What the task asks:
Set down word for word each line from the start of the listing through the line that contains "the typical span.", both included.

+ + +

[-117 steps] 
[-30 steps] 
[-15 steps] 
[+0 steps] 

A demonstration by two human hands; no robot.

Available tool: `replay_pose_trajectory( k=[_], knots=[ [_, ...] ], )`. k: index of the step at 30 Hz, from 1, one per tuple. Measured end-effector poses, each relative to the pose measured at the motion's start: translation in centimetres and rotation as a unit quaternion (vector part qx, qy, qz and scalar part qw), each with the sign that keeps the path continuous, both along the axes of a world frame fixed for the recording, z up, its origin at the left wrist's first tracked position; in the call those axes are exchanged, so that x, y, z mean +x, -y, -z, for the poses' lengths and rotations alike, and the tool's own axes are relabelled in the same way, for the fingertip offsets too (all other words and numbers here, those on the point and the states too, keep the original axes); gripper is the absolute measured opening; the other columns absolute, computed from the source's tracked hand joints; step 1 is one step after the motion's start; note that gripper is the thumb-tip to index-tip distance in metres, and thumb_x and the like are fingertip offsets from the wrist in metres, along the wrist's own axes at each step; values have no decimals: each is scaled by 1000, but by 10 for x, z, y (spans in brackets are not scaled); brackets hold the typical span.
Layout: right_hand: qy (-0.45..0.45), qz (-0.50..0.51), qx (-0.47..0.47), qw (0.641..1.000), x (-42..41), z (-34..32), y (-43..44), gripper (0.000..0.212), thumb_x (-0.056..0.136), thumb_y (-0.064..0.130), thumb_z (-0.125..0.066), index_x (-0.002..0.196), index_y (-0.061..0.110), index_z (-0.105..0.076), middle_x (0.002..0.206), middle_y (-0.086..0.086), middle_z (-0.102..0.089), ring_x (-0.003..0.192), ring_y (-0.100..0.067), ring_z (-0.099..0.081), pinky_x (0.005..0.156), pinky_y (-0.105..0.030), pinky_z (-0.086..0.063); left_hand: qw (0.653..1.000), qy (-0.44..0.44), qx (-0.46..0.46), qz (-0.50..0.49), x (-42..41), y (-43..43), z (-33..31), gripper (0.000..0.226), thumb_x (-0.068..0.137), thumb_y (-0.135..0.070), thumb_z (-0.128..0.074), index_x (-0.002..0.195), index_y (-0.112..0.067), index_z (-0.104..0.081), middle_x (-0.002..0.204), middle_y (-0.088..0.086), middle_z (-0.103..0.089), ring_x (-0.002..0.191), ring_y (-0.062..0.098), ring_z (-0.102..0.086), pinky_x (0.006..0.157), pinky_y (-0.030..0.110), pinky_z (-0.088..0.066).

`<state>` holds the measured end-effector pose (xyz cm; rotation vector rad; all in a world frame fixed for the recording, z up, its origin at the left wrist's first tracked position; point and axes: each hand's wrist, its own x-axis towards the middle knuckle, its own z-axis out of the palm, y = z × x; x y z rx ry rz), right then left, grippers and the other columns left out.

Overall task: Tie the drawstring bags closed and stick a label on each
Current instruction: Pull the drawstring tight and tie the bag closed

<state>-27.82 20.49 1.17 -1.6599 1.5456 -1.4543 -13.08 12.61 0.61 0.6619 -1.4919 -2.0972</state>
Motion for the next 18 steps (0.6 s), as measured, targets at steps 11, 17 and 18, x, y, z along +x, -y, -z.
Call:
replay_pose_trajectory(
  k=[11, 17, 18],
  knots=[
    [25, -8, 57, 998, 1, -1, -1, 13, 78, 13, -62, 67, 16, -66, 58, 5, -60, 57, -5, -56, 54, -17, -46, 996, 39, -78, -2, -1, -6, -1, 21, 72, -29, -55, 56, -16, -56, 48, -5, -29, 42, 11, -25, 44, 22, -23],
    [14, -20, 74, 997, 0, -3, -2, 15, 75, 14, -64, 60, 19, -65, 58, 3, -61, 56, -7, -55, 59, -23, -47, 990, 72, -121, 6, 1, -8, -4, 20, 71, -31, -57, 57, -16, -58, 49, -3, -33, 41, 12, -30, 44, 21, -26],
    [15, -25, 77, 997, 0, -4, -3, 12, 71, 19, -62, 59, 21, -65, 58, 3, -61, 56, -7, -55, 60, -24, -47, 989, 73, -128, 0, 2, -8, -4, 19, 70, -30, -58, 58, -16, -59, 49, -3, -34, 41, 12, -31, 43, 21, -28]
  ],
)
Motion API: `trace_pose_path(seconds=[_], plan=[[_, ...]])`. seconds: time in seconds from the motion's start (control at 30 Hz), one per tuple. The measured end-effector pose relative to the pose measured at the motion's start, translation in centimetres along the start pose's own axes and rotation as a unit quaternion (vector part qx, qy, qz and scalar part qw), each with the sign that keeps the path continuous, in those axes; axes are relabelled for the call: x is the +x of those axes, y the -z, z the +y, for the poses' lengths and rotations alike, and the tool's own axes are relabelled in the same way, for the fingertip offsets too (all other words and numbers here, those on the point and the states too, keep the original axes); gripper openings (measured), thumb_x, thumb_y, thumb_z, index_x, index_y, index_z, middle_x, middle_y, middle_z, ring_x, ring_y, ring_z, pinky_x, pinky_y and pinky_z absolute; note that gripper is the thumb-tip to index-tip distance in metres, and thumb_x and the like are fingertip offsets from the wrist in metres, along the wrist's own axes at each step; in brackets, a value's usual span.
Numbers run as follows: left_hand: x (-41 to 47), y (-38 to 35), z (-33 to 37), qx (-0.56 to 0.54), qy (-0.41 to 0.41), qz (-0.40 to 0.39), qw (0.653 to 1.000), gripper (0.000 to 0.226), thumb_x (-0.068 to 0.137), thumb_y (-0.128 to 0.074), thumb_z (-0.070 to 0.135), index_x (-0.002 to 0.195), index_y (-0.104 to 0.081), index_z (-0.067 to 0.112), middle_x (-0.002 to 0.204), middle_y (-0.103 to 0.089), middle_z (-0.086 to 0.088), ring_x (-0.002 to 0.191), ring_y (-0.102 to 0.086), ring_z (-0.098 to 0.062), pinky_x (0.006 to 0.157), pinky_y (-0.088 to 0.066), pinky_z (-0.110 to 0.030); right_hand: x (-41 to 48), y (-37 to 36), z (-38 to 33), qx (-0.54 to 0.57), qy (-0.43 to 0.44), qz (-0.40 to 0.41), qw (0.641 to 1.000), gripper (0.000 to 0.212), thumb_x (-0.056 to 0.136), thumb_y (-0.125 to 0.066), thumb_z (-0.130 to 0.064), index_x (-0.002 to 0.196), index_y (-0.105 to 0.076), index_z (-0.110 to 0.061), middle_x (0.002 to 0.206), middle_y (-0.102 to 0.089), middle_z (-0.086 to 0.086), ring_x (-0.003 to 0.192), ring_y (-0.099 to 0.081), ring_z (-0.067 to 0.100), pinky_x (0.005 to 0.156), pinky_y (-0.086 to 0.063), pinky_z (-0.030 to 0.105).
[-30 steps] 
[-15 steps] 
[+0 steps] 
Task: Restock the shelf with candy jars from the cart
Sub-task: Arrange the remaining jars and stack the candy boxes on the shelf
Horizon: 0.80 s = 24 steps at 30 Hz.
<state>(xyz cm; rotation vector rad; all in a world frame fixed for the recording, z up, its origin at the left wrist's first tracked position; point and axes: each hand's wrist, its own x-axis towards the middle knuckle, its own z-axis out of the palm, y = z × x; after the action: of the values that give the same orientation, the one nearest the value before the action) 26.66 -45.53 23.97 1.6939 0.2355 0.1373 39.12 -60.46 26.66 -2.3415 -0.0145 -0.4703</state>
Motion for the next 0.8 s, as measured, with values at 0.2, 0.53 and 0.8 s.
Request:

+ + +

Answer to the exercise:
[-117 steps] 
[-30 steps] 
[-15 steps] 
[+0 steps] 

A demonstration by two human hands; no robot.

Available tool: `replay_pose_trajectory( k=[_], knots=[ [_, ...] ], )`. k: index of the step at 30 Hz, from 1, one per tuple. Measured end-effector poses, each relative to the pose measured at the motion's start: translation in centimetres and rotation as a unit quaternion (vector part qx, qy, qz and scalar part qw), each with the sign that keeps the path continuous, both along the axes of a world frame fixed for the recording, z up, its origin at the left wrist's first tracked position; in the call those axes are exchanged, so that x, y, z mean +x, -y, -z, for the poses' lengths and rotations alike, and the tool's own axes are relabelled in the same way, for the fingertip offsets too (all other words and numbers here, those on the point and the states too, keep the original axes); gripper is the absolute measured opening; the other columns absolute, computed from the source's tracked hand joints; step 1 is one step after the motion's start; note that gripper is the thumb-tip to index-tip distance in metres, and thumb_x and the like are fingertip offsets from the wrist in metres, along the wrist's own axes at each step; values have no decimals: each is scaled by 1000, but by 10 for x, z, y (spans in brackets are not scaled); brackets hold the typical span.

With that, the exercise is done.